YOUR INSTRUCTIONS: The line with "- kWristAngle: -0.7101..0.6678" marks the start; write out that line and all following lines through the end of the listing, exactly.
-*-*-
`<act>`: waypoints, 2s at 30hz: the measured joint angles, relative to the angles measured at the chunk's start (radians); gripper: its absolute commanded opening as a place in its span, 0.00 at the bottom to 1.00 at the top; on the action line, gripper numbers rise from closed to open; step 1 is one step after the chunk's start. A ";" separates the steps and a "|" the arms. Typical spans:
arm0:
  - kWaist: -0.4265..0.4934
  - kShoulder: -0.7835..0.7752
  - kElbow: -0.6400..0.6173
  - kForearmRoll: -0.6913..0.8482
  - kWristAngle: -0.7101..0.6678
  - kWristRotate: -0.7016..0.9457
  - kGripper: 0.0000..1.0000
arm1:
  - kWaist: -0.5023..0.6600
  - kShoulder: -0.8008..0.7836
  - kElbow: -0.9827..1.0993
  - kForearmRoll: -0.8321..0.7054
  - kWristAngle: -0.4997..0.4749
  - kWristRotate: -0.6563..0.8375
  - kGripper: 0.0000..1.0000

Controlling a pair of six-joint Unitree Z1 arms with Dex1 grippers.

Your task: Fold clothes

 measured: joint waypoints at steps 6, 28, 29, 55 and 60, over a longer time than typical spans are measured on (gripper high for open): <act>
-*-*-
WRITTEN ANSWER:
  - kWristAngle: -0.7101..0.6678
  - kWristRotate: -0.7016..0.9457
  - kGripper: 0.0000..1.0000
arm1:
  - kWaist: -0.5023..0.6600
  - kShoulder: -0.8008..0.7836
  - kElbow: -0.9827..1.0993
  - kForearmRoll: -0.8321..0.7054
  - kWristAngle: -0.4997..0.4749
  - kWristRotate: -0.6563..0.8375
  - kGripper: 0.0000..1.0000

Controlling a pair of six-joint Unitree Z1 arms with Dex1 grippers.

Your task: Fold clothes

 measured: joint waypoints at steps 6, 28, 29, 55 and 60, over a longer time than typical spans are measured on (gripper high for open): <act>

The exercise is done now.